=== Work to complete ===
In the following material, identify every line holding the string "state" and return it.
- - - - -
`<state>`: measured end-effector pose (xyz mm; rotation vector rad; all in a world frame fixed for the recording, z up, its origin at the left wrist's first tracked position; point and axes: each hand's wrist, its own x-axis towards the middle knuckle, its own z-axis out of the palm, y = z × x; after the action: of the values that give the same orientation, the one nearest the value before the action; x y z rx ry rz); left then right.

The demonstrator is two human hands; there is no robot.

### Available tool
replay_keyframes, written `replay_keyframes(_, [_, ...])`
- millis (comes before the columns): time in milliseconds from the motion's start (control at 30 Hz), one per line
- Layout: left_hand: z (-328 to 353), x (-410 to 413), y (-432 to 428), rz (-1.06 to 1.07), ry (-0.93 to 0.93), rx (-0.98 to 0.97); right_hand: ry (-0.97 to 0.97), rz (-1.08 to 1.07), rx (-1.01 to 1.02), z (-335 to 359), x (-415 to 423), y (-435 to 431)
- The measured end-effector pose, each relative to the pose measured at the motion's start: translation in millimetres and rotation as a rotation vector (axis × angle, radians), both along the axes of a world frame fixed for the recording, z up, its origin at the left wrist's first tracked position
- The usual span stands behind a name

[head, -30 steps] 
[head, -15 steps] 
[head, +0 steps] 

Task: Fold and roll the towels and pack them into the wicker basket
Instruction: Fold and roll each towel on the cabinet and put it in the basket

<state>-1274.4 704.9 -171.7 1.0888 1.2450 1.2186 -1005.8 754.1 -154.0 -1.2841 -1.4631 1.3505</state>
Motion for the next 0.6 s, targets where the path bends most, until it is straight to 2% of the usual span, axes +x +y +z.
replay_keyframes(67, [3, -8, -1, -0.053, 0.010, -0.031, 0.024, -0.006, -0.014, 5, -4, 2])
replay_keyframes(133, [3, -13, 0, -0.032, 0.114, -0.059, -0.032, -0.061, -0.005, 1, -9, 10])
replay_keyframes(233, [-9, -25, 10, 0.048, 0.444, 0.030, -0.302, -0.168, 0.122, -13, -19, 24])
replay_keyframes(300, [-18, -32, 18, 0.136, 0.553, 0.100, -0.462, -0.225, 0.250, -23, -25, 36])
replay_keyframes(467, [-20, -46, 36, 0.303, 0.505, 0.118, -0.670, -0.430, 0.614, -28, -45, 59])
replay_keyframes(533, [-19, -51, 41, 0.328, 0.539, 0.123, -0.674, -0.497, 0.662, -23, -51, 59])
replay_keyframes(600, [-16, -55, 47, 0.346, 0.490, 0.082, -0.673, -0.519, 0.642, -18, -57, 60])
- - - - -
=== Solution for this problem ===
`<state>`: measured end-effector pose (xyz mm; rotation vector rad; all in a world frame fixed for the recording, z up, its origin at the left wrist's first tracked position; point and axes: each hand's wrist, its own x-axis towards the middle knuckle, its own z-axis out of the palm, y = z × x; after the action: of the values that give the same orientation, the one nearest the value before the action; x y z rx ry rz); left then right.
<state>-1274.4 704.9 -171.7 1.0888 1.2450 1.2186 -1005.8 754.1 -154.0 -1.2841 -1.4631 1.3505</state>

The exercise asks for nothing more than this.